High speed PCB design guidelines

Three High Speed PCB Design Guidelines for Excellence

High speed PCB design can be a complex topic with a range of in-depth design guidelines. Design requirements span all areas of ECAD design, including component placement, stackup design and routing, materials selection, and even selection of passives. Things also get complicated when you consider EMI/EMC requirements and the need to balance high speed functionality with compliance and reliability.

To help designers get started with a new project and to ensure their boards will be fully functional on Rev. 1, we’ve compiled some of the essential high speed PCB design guidelines covering the majority of new products. Textbooks have been written about these design guidelines, but we’ve distilled the important insights needed to ensure your board is functional, compliant, and reliable on the first revision.

Getting Started With High Speed PCB Design

When you’re starting a high speed PCB layout, you already know the important interfaces and major components in your design. Before transitioning to the PCB layout, there are three important steps to take as you plan your routing strategy and build your PCB stackup.

#1    Learn Your Signaling Standards

Before you route a single trace in the design, take some time to read an overview of the design requirements in your signaling standards. Make sure you understand the bus topology, length matching limits (if any), single-ended and differential impedance targets, noise margins/loss budgets, any off-die termination, and any other important requirements. Signaling standards information is available online and should be consulted if you’re working with any unfamiliar interfaces.

#2    Focus on the Stackup

PCB stackup design is the foundation of high speed PCB design. An incorrect stackup can cause a design to be a strong radiator of EMI, create power integrity problems, or make routing very difficult. If you focus on the stackup first, you can overcome many of the common challenges in high speed design.

Determine the required layer count: There are a few ways to accomplish this. For high net count designs, the typical approach uses the number of rows in the largest BGA component on the board to determine the number of signal layers. For most coarse-pitch BGAs with a single trace routed between balls, the number of signal layers will be the number of rows divided by 2. Add in required ground and power layers, and you have a complete stackup.

Select the right materials for your design: The main concern here is loss tangent. Most design “gurus” will tell you that you must use low-Dk materials, but the reality is that the loss tangent is the more important quantity. If your board is very large, such as a rackmount backplane with very long interconnects, then you will need the lowest possible losses, as insertion loss will dominate signal behavior on the interconnect. For very short lines, worry about precise impedance matching with low dispersion, as return loss will dominate.

[High speed PCB design materials]

Basic FR4 laminates may not be sufficient for your design.

Determine your impedance: By taking time to understand your signaling standards and selecting materials first, you’ll know your target impedance and can size trace widths/spacing to ensure you meet these targets. Most ECAD applications will have an impedance calculator you can use to determine the trace width required to hit a specific impedance target.

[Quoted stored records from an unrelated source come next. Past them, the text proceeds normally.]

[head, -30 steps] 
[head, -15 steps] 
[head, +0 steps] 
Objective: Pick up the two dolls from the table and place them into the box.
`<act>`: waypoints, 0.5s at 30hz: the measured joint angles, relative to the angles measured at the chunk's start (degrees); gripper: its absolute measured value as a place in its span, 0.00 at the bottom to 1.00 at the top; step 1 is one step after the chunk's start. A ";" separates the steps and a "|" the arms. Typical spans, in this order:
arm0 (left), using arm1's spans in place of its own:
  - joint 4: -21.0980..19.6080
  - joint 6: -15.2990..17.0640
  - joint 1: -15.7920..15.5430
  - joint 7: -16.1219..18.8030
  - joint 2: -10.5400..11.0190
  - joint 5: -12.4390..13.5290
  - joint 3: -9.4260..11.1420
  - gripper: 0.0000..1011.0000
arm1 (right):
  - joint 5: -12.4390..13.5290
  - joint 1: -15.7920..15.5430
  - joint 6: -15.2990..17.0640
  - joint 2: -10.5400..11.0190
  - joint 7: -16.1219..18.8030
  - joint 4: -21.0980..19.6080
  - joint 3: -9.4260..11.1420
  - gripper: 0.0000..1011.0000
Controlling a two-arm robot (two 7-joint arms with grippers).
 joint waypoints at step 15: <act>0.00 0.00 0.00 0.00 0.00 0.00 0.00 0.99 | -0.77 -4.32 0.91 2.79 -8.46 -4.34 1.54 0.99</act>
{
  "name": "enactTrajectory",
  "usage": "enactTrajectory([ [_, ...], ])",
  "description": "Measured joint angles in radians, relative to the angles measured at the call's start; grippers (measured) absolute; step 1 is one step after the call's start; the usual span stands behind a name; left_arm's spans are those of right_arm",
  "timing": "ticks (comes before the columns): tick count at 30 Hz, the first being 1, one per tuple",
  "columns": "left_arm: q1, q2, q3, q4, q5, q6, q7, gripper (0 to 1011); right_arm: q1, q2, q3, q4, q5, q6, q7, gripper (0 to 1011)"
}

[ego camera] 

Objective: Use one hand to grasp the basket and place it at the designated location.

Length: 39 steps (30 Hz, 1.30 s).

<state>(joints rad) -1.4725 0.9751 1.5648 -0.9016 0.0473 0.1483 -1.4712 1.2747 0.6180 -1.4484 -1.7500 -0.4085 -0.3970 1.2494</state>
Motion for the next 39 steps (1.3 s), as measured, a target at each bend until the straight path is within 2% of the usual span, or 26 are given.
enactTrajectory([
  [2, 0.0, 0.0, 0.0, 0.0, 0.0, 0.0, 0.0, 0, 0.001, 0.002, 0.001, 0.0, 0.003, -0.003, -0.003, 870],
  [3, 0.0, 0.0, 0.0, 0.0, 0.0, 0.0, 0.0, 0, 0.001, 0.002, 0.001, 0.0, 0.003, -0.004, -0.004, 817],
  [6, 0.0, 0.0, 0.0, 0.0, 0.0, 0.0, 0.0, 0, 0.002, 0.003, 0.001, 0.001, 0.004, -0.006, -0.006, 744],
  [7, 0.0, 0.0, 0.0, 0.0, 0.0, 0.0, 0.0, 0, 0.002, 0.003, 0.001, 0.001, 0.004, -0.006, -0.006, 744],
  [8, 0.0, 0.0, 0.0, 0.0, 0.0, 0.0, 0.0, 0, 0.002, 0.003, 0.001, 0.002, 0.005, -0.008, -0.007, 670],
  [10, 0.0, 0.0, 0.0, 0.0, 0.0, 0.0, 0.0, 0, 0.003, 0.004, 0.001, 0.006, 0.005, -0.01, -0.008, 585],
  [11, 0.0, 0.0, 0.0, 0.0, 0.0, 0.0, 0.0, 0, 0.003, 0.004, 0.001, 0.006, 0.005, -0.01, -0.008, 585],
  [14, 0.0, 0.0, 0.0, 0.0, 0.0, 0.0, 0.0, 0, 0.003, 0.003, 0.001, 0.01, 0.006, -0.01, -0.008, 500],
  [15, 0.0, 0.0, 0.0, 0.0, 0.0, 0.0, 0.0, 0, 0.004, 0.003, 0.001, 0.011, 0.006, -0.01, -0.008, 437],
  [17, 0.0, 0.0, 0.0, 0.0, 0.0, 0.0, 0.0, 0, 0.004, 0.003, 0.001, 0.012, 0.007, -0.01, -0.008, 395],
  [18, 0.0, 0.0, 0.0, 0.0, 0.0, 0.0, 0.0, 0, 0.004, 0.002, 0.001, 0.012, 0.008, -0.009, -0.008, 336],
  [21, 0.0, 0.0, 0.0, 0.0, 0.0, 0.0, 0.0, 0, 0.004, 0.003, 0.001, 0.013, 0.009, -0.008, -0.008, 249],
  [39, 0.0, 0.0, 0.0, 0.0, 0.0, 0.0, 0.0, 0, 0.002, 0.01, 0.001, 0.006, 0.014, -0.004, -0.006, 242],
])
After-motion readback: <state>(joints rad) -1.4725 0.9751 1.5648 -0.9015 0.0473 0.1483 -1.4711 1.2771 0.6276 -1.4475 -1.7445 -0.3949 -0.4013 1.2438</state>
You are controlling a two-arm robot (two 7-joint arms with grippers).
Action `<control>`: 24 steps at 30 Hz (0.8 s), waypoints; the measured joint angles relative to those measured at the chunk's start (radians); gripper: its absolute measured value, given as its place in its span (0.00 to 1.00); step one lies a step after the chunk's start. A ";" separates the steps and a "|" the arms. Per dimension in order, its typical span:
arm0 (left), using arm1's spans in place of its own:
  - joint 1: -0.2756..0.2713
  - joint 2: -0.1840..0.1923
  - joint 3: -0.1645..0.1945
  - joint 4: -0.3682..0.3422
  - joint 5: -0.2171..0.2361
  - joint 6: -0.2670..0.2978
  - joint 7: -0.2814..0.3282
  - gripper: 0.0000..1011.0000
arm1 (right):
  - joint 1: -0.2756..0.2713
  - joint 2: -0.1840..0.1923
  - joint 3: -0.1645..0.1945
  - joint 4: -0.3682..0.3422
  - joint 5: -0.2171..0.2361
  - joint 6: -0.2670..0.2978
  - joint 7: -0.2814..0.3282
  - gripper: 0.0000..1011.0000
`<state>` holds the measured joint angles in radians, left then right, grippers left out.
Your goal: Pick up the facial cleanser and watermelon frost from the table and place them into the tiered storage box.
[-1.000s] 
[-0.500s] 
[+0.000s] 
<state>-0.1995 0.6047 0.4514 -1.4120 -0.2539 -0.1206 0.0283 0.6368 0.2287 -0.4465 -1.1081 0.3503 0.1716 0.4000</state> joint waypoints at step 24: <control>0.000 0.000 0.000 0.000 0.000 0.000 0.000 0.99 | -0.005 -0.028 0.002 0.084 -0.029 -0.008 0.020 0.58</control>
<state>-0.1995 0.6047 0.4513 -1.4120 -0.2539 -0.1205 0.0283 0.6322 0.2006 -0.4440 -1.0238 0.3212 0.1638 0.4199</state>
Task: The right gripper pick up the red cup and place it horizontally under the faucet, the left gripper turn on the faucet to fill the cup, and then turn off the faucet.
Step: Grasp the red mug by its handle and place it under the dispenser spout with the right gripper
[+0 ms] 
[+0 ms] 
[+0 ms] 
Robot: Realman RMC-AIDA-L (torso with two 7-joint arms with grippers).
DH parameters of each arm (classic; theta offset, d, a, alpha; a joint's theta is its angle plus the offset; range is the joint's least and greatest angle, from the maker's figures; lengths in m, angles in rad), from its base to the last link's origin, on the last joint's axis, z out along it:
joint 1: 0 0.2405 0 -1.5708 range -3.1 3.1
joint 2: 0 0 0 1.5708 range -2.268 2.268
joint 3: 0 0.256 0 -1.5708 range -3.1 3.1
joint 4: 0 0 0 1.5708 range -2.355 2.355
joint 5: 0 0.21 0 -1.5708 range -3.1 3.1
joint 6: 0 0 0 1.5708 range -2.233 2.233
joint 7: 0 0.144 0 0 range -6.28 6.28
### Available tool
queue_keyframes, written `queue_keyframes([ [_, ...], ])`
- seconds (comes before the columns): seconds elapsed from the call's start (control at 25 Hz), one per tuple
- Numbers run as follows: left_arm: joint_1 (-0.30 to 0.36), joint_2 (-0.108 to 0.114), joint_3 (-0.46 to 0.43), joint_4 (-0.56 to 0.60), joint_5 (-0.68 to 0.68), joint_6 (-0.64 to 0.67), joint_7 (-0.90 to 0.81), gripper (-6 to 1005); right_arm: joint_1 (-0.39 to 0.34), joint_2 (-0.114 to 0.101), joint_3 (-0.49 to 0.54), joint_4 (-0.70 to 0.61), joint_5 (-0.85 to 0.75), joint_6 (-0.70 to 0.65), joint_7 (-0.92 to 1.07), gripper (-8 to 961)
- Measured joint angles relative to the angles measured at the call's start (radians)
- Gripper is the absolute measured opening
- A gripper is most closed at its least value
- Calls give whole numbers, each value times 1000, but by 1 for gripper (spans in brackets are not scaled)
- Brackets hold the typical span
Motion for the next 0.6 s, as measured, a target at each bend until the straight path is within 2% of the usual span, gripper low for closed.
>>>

Adjacent power rails and ground planes: Placing these two layers adjacent enables natural decoupling of the power and ground nets to provide stable power. Using adjacent power and ground adds capacitance into the PDN and helps ensure lower impedance out to higher frequencies. Make sure you can do this on all power rails that will provide power to high-speed digital components.

Once you’ve designed your proposed stackup, send it to your fabricator to make sure it is feasible with their materials. Don’t wait until the design is finished to find out that the stackup needs to change. Otherwise, you might trigger a significant redesign, particularly on impedance-controlled nets.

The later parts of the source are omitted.